Cela répond à des volumes de sophismes. L'auteur des Pensées, se soumettant aux quatre laquais, est bien autrement philosophe que ces penseurs que les quatre laquais ont révoltés.

En un mot, le siècle de Louis XIV est resté paisible, non parce qu'il n'a point aperçu telle ou telle chose, mais parce qu'en la voyant il l'a pénétrée jusqu'au fond; parce qu'il en a considéré toutes les faces et connu tous les périls. S'il ne s'est point plongé dans les idées du jour, c'est qu'il leur a été supérieur : nous prenons sa puissance pour sa faiblesse; son secret et le nôtre sont renfermés dans cette pensée de Pascal :

« Les sciences ont deux extrémités qui se touchent; la première est la pure ignorance naturelle où se trouvent les hommes en naissant; l'autre extrémité est celle où arrivent les grandes âmes, qui, ayant parcouru tout ce que les hommes peuvent savoir, trouvent qu'ils ne savent rien, et se rencontrent dans cette même ignorance d'où ils sont partis; mais c'est une ignorance savante qui se connaît. Ceux d'entre eux qui sont sortis de l'ignorance naturelle et n'ont pu arriver à l'autre ont quelque teinture de cette science suffisante, et font les entendus. Ceux-là troublent le monde et jugent plus mal que tous les autres. Le

peuple et les habiles composent pour l'ordinaire le train du monde; les autres les méprisent et en sont méprisés. »

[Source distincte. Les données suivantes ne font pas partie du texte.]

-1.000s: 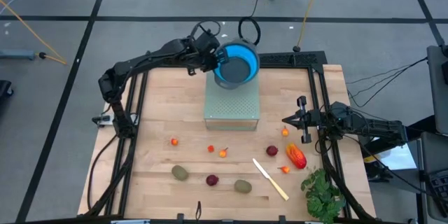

Nous ne pouvons nous empêcher de faire ici un triste retour sur nous-même. Pascal avait entrepris de donner au monde l'ouvrage dont nous publions aujourd'hui une si petite et si faible partie. Quel chef-d'œuvre ne serait point sorti des mains d'un tel maître! Si Dieu ne lui a pas permis d'exécuter son dessein, c'est qu'apparemment il n'est pas bon que certains doutes sur la foi soient éclaircis, afin qu'il reste matière à ces tentations et à ces épreuves qui font les saints et les martyrs.

LIVRE TROISIÈME.

HISTOIRE.

CHAPITRE PREMIER.-DU CHRISTIANISME DANS
LA MANIÈRE D'ÉCRIRE L'HISTOIRE.

Si le christianisme a fait faire tant de progrès aux idées philosophiques, il doit être nécessairement favorable au génie de l'histoire, puisque celle-ci n'est qu'une branche de la philosophie morale et politique. Quiconque rejette les notions sublimes que la religion nous donne de la nature et de son auteur, se prive volontairement d'un moyen fécond d'images et de pensées.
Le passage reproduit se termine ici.